Transcribe every line of the material below exactly, leaving out the pictures.

======== Provided material ========

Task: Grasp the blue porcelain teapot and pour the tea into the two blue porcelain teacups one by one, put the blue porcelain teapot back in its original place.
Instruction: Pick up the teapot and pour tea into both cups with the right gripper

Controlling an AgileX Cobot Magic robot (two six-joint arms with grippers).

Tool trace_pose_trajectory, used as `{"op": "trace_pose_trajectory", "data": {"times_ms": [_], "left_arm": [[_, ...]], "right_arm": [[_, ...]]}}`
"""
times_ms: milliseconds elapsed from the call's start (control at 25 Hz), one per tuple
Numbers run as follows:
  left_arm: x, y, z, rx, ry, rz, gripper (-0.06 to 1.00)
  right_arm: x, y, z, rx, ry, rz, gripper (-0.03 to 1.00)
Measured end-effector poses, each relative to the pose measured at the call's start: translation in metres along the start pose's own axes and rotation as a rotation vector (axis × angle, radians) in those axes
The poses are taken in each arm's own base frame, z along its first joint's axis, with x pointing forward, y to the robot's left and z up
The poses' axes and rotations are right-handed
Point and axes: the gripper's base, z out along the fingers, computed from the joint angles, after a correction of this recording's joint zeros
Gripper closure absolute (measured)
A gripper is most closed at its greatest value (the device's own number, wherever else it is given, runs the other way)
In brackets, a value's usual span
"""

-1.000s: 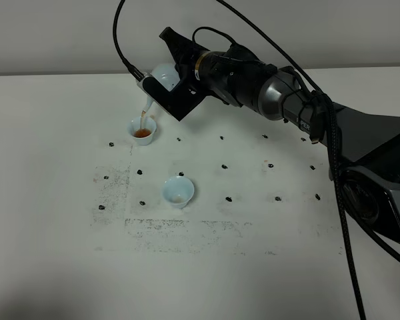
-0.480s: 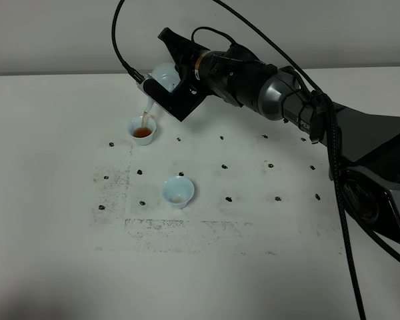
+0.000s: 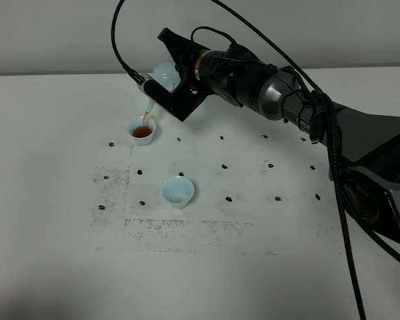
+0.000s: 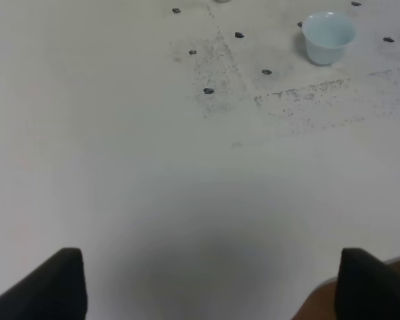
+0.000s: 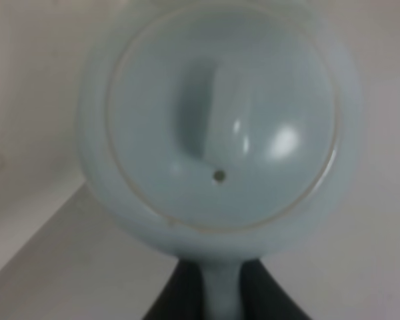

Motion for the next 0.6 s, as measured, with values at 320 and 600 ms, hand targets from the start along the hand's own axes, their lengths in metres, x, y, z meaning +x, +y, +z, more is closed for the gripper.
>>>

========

## Written reply
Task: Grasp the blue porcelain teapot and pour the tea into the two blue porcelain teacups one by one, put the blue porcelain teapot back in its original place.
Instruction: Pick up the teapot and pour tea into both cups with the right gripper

Controlling an AgileX Cobot Magic robot (two six-joint arms with grippers).

Tool trace_pose_trajectory, used as `{"op": "trace_pose_trajectory", "data": {"times_ms": [_], "left_arm": [[_, ...]], "right_arm": [[_, ...]]}}`
"""
times_ms: milliseconds elapsed from the call's start (control at 25 Hz), one per tuple
Numbers run as follows:
  left_arm: x, y, z, rx, ry, rz, gripper (-0.06 to 1.00)
  right_arm: x, y, z, rx, ry, rz, gripper (-0.03 to 1.00)
Measured end-effector poses, each relative to the pose measured at the call's start: translation in metres along the start pose's own axes and rotation as a rotation vector (axis × angle, radians) in those axes
The poses are taken in each arm's own base frame, z along its first joint's axis, with x pointing forward, y to the robot's left and z up
The poses' axes and rotations are right-handed
Point and axes: the gripper's base, z out along the fingers, computed from the joint angles, after a correction of this recording's joint zeros
Gripper closure absolute (measured)
A gripper is most closed at its greatest value (the device's own number, wherever else it is given, runs the other way)
In brackets, a value's usual span
"""

-1.000s: 
-0.480s: 
+0.000s: 
+0.000s: 
+0.000s: 

Motion for the next 0.6 s, as measured, with values at 320 and 600 ms, hand targets from the start along the hand's own axes, their lengths in metres, x, y, z meaning +x, +y, +z, more is closed for the gripper.
>>>

Nothing further is required of the output.